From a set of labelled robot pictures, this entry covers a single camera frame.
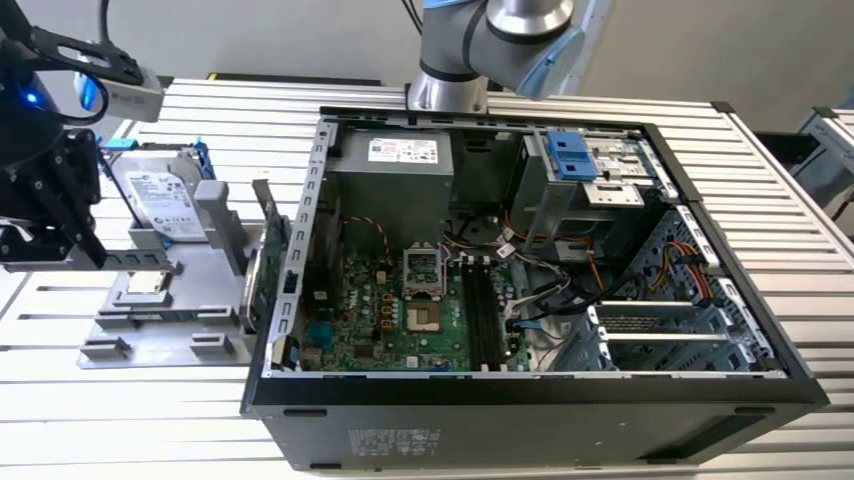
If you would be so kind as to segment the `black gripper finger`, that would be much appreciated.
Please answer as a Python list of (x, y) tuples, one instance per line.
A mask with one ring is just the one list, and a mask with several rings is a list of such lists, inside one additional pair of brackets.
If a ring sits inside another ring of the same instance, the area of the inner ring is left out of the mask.
[(90, 215), (90, 206), (100, 201), (100, 159), (93, 132), (89, 129), (64, 130), (46, 153), (38, 189), (38, 199), (49, 210), (55, 229), (94, 269), (101, 269), (106, 260)]
:::
## WORK INSTRUCTIONS:
Print all entries exactly, without images.

## SOLUTION TO THE PROBLEM:
From a set of labelled robot pictures, this entry covers a single camera frame.
If you would be so kind as to segment the `black gripper finger`, that would be much appreciated.
Please answer as a Python list of (x, y) tuples, one instance per line.
A mask with one ring is just the one list, and a mask with several rings is a list of such lists, inside one additional pair of brackets.
If a ring sits inside another ring of the same instance, the area of the inner ring is left out of the mask.
[(90, 215), (90, 206), (100, 201), (100, 159), (93, 132), (89, 129), (64, 130), (46, 153), (38, 189), (38, 199), (49, 210), (55, 229), (94, 269), (101, 269), (106, 260)]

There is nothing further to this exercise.